* GOAL OF THE EXERCISE *
Every line in the records below that holds "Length" must be identified and copied.

[Start of section]

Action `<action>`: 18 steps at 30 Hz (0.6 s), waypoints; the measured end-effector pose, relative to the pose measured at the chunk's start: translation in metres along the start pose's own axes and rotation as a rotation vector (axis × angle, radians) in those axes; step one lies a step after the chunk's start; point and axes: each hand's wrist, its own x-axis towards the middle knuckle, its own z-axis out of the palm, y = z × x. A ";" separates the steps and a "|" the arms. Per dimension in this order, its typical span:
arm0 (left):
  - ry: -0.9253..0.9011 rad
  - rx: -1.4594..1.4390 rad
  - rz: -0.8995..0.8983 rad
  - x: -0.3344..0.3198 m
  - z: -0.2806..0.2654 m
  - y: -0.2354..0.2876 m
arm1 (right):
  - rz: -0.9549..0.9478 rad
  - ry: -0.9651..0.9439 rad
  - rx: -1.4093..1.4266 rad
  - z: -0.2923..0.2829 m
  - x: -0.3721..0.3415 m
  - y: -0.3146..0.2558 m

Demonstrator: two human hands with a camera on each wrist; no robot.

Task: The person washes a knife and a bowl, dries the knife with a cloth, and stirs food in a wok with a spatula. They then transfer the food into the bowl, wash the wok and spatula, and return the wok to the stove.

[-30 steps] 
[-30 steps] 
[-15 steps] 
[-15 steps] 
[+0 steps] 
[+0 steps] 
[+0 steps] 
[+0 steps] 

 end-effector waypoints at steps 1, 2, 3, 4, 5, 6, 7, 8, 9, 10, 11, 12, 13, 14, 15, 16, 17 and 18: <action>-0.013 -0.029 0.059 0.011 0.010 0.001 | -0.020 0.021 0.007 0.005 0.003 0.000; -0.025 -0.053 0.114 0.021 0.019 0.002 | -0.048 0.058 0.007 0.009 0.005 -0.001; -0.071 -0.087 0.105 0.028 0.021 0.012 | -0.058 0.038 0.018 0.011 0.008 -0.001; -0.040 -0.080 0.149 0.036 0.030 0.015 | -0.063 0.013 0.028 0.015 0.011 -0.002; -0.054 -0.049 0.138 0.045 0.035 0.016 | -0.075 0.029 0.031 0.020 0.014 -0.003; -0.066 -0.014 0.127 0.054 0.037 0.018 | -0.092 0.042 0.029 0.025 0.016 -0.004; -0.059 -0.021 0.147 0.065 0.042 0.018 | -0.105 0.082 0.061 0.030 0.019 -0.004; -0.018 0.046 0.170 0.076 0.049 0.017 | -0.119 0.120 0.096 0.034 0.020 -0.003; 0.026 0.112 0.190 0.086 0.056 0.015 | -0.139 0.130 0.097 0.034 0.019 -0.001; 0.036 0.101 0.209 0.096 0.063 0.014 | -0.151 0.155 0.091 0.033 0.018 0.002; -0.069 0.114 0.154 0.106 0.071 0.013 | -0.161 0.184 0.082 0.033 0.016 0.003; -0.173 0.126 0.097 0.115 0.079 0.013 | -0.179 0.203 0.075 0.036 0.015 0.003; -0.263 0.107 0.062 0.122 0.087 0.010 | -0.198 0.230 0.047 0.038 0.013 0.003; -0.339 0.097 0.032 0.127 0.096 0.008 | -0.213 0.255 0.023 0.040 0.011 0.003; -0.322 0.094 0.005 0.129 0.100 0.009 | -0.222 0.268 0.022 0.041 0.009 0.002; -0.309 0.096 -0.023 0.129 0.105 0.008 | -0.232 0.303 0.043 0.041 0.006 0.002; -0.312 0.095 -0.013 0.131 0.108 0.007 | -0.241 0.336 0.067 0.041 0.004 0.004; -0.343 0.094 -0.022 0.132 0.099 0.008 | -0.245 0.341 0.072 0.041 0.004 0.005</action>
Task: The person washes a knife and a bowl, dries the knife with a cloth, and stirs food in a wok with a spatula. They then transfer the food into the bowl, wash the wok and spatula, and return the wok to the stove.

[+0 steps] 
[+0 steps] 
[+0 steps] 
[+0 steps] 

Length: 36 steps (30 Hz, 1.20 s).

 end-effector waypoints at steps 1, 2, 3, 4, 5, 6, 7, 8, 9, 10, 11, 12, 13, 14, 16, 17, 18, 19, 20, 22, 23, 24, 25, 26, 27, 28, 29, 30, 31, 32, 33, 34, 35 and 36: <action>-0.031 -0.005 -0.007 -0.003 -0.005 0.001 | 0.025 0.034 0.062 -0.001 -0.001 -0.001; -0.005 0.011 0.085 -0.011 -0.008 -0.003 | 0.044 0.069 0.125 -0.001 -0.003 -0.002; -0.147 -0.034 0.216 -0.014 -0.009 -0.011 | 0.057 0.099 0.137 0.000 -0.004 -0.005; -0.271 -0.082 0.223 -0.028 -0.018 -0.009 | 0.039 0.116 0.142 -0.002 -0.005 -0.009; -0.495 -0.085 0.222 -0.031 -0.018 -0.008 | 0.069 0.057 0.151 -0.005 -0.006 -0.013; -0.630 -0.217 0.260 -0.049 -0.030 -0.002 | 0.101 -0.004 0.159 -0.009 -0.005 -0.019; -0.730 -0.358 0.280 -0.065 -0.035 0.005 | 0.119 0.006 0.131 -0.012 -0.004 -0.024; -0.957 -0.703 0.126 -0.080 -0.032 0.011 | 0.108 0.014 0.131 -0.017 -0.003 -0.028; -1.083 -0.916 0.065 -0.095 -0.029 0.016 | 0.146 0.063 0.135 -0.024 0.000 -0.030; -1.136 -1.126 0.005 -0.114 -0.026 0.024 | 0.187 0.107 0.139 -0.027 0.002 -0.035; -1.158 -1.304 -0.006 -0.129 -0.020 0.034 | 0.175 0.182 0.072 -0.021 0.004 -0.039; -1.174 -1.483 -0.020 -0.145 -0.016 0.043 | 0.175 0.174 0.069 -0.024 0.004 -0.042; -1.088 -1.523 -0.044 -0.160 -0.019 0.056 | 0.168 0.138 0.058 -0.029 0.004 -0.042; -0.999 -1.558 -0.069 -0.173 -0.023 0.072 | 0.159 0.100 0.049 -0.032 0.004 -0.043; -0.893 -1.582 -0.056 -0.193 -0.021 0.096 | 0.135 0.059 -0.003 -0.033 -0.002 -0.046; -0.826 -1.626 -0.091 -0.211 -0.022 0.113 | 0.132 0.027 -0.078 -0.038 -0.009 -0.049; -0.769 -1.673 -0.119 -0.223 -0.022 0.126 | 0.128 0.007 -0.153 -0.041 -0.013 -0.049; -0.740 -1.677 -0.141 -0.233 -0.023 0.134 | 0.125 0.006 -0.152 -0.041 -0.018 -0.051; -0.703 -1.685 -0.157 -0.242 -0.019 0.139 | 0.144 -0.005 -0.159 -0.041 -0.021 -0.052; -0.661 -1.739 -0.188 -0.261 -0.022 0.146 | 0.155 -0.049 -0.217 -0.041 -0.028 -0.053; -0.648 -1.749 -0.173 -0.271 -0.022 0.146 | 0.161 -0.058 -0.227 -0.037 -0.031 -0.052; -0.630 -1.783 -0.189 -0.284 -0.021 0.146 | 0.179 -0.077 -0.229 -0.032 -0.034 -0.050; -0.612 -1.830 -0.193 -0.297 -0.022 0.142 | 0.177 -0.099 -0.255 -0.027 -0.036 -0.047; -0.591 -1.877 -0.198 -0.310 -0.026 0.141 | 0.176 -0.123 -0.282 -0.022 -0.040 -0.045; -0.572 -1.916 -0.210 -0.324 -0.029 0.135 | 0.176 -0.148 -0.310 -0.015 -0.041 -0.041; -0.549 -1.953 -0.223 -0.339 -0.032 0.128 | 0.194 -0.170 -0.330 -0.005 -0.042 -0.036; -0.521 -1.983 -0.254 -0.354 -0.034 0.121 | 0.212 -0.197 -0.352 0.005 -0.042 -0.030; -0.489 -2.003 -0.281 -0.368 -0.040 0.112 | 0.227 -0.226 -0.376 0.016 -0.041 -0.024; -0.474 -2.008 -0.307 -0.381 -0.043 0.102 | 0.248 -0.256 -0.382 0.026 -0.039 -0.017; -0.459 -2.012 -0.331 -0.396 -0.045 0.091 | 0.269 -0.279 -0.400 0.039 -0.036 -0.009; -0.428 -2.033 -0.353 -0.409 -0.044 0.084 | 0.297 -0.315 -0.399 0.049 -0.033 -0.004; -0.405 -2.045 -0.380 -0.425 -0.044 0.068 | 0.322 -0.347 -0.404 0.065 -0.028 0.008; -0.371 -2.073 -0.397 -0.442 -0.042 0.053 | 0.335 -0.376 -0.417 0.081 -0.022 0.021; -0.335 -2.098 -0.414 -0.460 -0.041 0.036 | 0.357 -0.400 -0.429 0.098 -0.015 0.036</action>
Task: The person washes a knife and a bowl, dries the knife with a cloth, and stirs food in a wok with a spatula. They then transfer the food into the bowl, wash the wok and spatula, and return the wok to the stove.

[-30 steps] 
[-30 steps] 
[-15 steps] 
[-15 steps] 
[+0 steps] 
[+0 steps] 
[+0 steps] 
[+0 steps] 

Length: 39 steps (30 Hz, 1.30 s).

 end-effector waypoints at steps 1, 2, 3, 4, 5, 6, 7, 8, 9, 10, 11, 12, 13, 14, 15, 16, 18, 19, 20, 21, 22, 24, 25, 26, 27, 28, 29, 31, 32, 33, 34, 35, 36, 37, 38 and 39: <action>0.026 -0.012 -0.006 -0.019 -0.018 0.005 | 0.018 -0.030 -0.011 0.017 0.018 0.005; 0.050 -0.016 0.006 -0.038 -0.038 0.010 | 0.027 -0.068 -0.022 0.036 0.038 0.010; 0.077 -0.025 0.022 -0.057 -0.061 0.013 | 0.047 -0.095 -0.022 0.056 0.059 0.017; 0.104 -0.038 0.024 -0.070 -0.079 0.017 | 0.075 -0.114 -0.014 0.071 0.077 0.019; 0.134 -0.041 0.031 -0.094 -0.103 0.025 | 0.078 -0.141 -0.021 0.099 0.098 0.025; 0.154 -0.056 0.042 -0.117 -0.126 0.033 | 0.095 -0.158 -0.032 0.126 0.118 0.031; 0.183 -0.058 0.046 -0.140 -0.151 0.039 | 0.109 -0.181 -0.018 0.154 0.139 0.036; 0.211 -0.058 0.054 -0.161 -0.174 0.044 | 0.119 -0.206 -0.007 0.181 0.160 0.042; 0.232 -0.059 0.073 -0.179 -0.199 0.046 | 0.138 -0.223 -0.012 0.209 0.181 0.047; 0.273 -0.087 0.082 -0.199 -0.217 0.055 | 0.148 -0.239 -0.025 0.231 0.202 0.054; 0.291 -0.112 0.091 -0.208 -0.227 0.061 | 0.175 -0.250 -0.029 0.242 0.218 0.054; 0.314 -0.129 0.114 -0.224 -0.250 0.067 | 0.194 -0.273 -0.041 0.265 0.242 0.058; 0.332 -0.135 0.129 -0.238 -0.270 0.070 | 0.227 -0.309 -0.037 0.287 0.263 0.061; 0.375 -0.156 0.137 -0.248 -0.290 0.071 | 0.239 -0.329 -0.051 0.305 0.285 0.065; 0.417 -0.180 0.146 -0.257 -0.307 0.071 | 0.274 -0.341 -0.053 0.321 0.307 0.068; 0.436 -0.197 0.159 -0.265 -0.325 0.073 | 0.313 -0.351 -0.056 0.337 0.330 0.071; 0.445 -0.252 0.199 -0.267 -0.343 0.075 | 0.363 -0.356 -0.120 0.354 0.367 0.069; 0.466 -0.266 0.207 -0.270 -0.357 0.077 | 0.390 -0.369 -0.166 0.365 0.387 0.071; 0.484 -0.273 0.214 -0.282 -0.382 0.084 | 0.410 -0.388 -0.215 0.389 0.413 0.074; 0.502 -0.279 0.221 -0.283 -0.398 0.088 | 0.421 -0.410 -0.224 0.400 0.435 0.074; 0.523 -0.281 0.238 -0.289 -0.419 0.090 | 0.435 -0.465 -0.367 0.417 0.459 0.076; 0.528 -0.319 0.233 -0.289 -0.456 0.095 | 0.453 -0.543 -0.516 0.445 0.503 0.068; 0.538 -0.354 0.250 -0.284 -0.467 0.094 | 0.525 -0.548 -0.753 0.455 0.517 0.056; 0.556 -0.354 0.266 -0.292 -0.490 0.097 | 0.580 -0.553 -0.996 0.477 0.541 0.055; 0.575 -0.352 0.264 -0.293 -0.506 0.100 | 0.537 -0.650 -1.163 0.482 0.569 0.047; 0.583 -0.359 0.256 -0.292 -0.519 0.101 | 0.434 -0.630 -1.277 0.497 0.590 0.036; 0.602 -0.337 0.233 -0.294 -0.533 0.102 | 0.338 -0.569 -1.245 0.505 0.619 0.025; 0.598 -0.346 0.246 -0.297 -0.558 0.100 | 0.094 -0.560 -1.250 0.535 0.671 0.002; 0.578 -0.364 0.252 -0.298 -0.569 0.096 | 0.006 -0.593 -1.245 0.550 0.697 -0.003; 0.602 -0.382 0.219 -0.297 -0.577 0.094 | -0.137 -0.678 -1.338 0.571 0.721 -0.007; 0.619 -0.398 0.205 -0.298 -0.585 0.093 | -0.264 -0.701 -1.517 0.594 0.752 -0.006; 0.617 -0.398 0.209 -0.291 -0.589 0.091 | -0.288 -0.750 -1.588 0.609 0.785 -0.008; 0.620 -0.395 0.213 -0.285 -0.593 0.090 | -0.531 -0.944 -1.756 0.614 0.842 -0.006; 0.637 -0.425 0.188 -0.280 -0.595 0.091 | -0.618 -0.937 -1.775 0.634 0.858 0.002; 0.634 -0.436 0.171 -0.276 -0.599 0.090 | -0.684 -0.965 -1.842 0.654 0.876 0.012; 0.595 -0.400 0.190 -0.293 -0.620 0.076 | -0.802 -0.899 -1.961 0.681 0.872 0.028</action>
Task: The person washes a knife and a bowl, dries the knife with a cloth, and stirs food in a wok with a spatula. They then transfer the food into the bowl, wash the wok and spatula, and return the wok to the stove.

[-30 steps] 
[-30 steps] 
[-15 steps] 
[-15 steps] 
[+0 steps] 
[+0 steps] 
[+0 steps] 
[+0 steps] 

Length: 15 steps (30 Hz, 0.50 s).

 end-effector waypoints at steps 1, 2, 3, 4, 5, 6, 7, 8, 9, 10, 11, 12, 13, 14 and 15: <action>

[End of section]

* SOLUTION TO THIS TASK *
Length: 36 steps (30 Hz, 1.20 s).
Length: 39 steps (30 Hz, 1.30 s).
Length: 15 steps (30 Hz, 0.50 s).

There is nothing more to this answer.